Expert Interview (Part 4): Katharine Jarmul on Anonymization and Introducing Randomness to Test Data Sets
At the recent Cloudera Sessions event in Munich, Germany, Paige Roberts, Syncsort’s Big Data Product Marketing Manager, had a chat with Katharine Jarmul, founder of KJamistan data science consultancy, and author of Data Wrangling with Python from O’Reilly. She had just given an excellent presentation on the implications of GDPR for the European data science community. For this final installment, we’ll discuss some of the work Katharine is doing in the areas of anonymization so that data can be repurposed without violating privacy, and creating artificial data sets that have the kind of random noise that makes real data sets so problematic.
In the first part of the interview, we talked about the importance of being able to explain your machine learning models – not just to comply with regulations like GDPR, but also to make the models more useful.
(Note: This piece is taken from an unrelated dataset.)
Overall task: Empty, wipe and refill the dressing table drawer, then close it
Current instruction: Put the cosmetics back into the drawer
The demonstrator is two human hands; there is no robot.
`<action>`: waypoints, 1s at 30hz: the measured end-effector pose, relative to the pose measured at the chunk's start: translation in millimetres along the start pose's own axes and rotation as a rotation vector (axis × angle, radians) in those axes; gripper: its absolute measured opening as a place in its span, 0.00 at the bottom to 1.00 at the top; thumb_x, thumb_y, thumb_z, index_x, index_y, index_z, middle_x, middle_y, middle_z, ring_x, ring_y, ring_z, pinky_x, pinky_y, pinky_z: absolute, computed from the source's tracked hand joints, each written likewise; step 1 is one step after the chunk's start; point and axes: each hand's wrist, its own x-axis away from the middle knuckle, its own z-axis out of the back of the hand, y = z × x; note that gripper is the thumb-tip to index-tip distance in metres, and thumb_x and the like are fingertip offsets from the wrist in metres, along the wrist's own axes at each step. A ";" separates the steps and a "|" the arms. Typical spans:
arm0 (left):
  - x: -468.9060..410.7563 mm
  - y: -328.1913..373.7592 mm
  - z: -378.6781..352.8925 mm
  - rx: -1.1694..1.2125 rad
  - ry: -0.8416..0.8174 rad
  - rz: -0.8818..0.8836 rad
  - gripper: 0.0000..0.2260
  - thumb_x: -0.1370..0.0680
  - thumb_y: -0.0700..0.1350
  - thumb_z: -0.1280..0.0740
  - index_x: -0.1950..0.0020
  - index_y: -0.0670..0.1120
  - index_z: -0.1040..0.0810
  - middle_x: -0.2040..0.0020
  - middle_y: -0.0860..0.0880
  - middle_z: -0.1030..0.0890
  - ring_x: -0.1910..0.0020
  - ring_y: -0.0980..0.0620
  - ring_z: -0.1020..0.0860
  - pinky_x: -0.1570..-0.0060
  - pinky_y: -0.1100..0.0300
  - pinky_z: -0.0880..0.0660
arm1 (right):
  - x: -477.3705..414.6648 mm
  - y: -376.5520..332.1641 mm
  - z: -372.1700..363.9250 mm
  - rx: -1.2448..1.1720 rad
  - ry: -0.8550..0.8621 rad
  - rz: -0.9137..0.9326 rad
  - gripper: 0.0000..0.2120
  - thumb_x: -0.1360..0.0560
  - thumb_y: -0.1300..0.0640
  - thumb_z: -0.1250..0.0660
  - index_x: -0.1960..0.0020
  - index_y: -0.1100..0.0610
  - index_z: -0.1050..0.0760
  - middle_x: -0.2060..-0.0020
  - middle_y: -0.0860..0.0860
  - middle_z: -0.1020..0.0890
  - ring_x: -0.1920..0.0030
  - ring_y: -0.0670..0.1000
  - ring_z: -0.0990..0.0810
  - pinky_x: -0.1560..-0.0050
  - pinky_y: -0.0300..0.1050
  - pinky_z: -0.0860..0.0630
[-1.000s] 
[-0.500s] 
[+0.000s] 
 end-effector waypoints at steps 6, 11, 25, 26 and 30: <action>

In part 2, Katharine Jarmul went beyond the basic requirements of GDPR again, to discuss some of the important ethical drivers behind studying the data fed to machine learning models. Biased data sets can make a huge impact in a world increasingly driven by machine learning.
In part 3, we talked about being a woman in a highly technical field, the challenges of creating an inclusive company culture, and how bias doesn’t only exist in machine learning data sets.
Roberts: We’ve hit on several subjects here. What else are you working on?
Katharine Jarmul: I’ve been doing a lot more research on things like fuzzing data, test data, and how that relates to anonymization. I’ll be doing a series on that, but there are also some other cool libraries and things I can point to about that. As data scientists, we spend so much time cleaning our data, but how do we mess up our data? Not only to test our own workflow, and determine if it’s working properly, but also to perhaps do things like release it to third parties, or to other people, and have it be anonymized.
Yeah, there’s the example of the Netflix prize, the guy de-anonymized that data. And Netflix was like, “Oh, oops.”
That was supposed to be anonymous data. We thought it was anonymous data.
Yeah, I’m also on a big kick to find out how we can create synthetic data that really looks like our data that has…
You can test with it.
I worked doing healthcare data integration for a long time. We were doing EDI to COBOL which is a big jump in translation. All the pipelines we built were tested with fake data sets. I talked to the guys in charge of the team, told them that the minute we put real data through this system, it’s going to crash and burn. I don’t care how many of these EDI transactions you build with Marcus Welby, MD, and Barney and Betty Rubble, it’s not going to break the system like real data. Real data is always messier than we expect.
Yeah, and I think that if we find ways to be able to test with some of that noise, maybe we can even choose exactly what types of noise, or what types of randomness we want to pursue, then we can make sure that our validation is working properly. And if we don’t have validation, we should probably set that up [laughs].
We probably need some of that, yeah. Maybe. Just a thought. [laughing]
What could go wrong, right? [laughing]
Well, thank you for talking to me.
Thanks so much, Paige. That was fun.
Yeah. I always enjoy these interviews. I always learn something new.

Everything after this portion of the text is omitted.